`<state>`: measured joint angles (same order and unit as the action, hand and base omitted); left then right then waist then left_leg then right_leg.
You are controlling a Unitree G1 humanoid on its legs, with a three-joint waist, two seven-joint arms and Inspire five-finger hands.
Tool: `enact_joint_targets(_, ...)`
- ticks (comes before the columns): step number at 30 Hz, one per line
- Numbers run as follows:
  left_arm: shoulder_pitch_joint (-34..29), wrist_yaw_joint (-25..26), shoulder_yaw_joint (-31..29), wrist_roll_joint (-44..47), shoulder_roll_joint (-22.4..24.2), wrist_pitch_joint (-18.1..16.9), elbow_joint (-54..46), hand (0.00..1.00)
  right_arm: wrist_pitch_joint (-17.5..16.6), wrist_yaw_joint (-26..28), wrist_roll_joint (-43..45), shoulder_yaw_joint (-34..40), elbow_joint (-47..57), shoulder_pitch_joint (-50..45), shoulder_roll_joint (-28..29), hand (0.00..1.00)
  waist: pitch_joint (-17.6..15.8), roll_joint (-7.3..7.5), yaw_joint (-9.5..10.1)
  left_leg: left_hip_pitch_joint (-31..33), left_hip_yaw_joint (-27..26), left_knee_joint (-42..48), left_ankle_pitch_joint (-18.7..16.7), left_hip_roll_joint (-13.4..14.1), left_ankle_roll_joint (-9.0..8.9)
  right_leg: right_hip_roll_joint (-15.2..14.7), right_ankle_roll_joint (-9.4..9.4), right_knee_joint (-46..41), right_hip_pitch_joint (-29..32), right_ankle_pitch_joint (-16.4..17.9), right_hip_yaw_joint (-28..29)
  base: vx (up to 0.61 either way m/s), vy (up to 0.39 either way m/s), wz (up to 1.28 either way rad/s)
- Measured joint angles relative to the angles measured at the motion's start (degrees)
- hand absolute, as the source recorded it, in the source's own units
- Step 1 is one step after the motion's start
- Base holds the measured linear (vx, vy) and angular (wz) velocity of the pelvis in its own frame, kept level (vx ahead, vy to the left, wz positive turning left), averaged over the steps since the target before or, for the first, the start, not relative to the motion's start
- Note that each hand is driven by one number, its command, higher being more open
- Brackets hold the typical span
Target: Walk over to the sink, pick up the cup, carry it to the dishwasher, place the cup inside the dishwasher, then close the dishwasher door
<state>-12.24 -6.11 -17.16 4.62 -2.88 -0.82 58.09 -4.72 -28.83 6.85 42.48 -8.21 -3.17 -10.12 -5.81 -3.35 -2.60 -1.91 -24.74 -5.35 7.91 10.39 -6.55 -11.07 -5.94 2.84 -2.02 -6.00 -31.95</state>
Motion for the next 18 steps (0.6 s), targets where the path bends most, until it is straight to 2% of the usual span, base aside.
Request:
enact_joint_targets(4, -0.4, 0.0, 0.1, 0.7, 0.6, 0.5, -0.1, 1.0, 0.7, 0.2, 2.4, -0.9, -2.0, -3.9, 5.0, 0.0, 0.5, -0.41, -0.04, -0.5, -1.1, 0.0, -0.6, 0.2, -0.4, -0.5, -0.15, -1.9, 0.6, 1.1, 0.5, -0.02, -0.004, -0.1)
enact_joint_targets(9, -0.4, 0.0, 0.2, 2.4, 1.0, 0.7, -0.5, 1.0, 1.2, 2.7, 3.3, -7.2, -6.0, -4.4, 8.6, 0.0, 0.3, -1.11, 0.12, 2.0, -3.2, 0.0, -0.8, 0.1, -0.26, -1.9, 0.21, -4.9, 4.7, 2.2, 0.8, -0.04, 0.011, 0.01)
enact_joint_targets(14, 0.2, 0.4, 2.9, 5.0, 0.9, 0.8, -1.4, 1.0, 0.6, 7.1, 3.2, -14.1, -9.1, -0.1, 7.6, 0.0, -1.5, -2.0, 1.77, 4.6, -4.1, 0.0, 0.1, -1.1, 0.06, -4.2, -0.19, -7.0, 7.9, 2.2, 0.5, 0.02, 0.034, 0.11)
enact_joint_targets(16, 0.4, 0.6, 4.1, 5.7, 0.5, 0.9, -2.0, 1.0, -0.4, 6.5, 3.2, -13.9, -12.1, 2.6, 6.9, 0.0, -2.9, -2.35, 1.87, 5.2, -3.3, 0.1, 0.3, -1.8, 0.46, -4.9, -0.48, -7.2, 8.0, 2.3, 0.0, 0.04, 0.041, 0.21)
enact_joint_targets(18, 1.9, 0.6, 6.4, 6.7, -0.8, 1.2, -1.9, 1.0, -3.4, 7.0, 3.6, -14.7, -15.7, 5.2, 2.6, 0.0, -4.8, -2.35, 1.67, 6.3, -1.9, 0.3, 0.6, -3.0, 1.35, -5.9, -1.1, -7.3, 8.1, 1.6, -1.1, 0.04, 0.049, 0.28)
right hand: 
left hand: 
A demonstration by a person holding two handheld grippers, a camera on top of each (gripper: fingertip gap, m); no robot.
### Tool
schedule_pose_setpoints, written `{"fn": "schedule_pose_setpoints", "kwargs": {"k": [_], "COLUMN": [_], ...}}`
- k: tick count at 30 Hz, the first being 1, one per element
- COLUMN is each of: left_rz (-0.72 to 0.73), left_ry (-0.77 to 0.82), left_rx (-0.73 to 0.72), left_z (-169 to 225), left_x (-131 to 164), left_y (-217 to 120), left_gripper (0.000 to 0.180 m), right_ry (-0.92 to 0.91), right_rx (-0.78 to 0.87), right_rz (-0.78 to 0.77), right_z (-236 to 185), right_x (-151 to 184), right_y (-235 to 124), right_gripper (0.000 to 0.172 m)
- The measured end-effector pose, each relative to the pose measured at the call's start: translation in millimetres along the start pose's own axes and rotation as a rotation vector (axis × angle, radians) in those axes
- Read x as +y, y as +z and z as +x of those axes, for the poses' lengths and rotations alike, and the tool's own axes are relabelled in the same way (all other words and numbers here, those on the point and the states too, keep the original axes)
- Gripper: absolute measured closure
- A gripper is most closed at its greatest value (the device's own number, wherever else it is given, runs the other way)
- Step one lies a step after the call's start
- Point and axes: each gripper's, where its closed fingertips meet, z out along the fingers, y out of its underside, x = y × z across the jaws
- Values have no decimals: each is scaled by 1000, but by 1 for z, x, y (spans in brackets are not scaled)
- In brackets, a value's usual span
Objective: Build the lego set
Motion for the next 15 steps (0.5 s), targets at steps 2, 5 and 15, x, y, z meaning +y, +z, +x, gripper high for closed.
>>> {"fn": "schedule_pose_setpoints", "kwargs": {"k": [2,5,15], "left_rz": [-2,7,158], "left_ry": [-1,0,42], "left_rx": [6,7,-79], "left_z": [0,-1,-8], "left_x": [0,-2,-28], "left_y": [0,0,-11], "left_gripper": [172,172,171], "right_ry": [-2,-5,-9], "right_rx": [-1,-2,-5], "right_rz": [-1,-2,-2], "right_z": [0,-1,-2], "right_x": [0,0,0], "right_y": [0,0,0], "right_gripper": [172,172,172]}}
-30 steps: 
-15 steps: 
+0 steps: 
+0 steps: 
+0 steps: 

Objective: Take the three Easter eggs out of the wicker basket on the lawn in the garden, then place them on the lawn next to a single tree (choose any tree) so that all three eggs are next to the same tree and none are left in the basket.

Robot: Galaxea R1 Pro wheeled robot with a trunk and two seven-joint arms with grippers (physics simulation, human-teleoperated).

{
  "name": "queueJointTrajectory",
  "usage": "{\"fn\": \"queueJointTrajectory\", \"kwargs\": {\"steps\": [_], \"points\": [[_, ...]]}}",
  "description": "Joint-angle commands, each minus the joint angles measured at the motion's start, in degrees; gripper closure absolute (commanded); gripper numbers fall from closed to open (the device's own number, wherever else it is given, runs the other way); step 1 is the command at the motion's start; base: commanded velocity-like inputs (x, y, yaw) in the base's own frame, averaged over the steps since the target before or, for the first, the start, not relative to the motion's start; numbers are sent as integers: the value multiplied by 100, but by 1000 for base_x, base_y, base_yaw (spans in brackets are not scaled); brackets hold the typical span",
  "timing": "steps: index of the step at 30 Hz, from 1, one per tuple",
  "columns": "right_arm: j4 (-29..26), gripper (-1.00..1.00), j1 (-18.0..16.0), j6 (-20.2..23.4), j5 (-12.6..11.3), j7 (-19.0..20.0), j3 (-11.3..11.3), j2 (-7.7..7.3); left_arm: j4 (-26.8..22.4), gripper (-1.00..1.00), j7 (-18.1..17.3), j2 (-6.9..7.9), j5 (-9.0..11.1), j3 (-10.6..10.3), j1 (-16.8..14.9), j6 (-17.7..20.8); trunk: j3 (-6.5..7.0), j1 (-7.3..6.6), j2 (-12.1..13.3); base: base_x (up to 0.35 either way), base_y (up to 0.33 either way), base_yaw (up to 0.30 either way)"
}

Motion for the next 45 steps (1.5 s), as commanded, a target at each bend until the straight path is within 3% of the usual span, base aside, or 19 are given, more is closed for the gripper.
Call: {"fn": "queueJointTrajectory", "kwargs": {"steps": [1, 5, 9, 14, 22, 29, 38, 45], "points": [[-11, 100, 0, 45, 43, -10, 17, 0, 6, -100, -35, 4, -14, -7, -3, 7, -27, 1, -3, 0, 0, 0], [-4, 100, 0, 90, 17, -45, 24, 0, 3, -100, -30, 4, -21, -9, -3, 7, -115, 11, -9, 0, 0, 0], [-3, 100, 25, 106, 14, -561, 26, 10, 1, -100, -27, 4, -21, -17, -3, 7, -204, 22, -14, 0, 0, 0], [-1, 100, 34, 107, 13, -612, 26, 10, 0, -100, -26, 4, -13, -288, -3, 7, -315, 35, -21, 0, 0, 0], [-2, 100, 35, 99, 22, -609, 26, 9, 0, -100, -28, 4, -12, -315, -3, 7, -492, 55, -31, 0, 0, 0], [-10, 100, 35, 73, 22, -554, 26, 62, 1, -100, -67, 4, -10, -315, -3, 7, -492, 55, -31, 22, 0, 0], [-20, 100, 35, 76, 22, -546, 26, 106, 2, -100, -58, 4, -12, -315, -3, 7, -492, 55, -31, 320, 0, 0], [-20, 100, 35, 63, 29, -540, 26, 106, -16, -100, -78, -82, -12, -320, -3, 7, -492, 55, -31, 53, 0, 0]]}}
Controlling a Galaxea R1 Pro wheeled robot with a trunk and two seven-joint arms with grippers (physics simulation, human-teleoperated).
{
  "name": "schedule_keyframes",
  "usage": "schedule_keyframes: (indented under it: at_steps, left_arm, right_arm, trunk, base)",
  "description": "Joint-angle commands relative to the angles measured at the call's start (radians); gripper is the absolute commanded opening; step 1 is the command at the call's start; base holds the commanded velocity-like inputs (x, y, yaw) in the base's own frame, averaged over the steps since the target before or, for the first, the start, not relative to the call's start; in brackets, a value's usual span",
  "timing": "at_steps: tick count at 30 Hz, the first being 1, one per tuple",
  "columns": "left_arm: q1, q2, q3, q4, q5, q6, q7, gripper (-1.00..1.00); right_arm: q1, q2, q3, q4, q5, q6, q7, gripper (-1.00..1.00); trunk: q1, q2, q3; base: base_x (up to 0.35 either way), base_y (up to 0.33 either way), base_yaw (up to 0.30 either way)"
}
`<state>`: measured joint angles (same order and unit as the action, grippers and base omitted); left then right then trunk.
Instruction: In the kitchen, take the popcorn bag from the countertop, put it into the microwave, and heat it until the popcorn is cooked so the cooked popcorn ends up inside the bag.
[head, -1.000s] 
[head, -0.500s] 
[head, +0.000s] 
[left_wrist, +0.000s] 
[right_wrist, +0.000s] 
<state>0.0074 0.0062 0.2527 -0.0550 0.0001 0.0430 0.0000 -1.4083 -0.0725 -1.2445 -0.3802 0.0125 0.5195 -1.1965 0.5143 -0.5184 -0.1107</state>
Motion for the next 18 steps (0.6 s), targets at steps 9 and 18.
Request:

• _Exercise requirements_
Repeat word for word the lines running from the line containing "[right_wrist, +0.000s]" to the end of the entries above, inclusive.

• _Result for this task_
[right_wrist, +0.000s] 
<state>0.0074 0.0062 0.2527 -0.0550 0.0001 0.0430 0.0000 -1.4083 -0.0725 -1.2445 -0.3802 0.0125 0.5195 -1.1965 0.5143 -0.5184 -0.1107</state>
Motion for the next 18 steps (0.6 s), targets at steps 9 and 18.
Request:

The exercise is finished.